ASSIGNMENT — Find the string "dark" in the records. Copy every line it appears in.
*** Opening of EXCERPTED DATA ***
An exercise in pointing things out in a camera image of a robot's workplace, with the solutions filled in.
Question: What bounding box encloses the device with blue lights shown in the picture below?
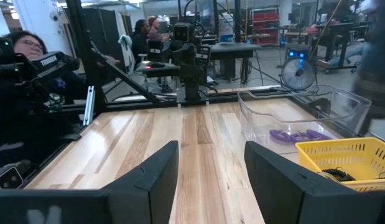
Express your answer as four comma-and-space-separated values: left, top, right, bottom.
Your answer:
284, 43, 310, 62

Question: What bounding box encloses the clear plastic bin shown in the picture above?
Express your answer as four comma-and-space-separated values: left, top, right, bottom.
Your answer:
237, 84, 373, 156

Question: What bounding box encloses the yellow plastic basket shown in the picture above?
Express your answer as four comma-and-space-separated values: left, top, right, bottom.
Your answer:
295, 137, 385, 193

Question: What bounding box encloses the red storage shelf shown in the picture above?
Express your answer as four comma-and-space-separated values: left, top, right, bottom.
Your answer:
250, 6, 281, 47

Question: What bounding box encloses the black floor fan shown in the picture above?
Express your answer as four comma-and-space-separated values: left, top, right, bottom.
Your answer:
281, 57, 317, 91

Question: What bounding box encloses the person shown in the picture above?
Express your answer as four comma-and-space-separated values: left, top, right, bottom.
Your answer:
131, 19, 151, 63
4, 30, 121, 103
147, 16, 168, 43
350, 0, 385, 138
315, 42, 372, 69

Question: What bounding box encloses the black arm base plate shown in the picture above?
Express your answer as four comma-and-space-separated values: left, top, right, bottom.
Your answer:
175, 86, 210, 105

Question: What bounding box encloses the black workbench frame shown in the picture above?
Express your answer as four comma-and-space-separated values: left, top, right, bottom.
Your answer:
316, 21, 372, 71

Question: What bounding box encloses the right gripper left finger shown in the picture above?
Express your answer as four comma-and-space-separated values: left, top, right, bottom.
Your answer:
101, 140, 180, 224

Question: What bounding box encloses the small dark grey table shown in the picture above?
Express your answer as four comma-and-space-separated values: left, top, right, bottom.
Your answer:
136, 60, 180, 78

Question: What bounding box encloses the small table-level camera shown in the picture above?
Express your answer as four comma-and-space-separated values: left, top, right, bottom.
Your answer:
0, 166, 24, 190

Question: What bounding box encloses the silver aluminium extrusion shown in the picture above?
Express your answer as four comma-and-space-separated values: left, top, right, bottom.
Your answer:
82, 85, 96, 126

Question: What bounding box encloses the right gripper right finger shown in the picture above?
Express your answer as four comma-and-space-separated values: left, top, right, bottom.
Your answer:
244, 141, 308, 224

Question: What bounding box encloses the dark pedestal desk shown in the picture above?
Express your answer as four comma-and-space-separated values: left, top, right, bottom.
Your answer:
209, 42, 262, 80

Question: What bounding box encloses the dark room divider panel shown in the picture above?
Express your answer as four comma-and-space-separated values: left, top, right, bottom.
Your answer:
83, 7, 132, 83

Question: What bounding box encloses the light cloth over chair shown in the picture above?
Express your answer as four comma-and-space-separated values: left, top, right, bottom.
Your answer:
117, 34, 136, 75

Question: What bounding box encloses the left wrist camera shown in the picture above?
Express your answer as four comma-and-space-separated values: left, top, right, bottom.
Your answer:
172, 21, 192, 44
*** Close of EXCERPTED DATA ***
RESULT OF THIS EXERCISE —
Question: What bounding box encloses the small dark grey table shown in the picture above?
Question: What bounding box encloses the dark pedestal desk shown in the picture above?
Question: What bounding box encloses the dark room divider panel shown in the picture above?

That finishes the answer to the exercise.